**Action item**
Copy every line below that has the word "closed" in it.
+++ Given material +++
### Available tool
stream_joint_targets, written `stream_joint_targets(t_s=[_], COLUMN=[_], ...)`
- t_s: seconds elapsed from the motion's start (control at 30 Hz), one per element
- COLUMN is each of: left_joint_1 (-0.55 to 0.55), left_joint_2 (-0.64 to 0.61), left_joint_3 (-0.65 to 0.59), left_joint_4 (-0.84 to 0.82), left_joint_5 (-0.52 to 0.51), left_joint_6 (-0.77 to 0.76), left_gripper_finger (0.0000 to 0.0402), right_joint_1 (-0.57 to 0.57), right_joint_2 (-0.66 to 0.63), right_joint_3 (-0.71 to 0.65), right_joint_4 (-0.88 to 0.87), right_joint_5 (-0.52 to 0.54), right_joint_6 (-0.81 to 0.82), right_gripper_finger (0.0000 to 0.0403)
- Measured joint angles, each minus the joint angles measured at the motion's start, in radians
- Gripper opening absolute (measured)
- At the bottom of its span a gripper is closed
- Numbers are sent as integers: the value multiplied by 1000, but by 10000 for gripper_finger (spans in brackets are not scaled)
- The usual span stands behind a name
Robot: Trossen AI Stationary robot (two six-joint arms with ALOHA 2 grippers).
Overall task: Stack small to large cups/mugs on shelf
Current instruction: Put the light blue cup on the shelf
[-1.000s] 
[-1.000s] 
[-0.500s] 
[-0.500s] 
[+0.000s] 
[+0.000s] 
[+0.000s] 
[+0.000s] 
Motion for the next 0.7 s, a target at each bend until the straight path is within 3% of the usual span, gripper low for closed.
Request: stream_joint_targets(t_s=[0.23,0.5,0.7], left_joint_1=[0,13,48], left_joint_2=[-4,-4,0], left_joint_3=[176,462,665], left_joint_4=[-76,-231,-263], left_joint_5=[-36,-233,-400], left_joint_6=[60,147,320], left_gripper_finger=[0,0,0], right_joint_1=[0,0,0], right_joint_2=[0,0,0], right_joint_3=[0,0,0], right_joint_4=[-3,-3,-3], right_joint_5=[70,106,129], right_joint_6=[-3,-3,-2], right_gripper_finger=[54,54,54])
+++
**Final answer**
- At the bottom of its span a gripper is closed
Motion for the next 0.7 s, a target at each bend until the straight path is within 3% of the usual span, gripper low for closed.

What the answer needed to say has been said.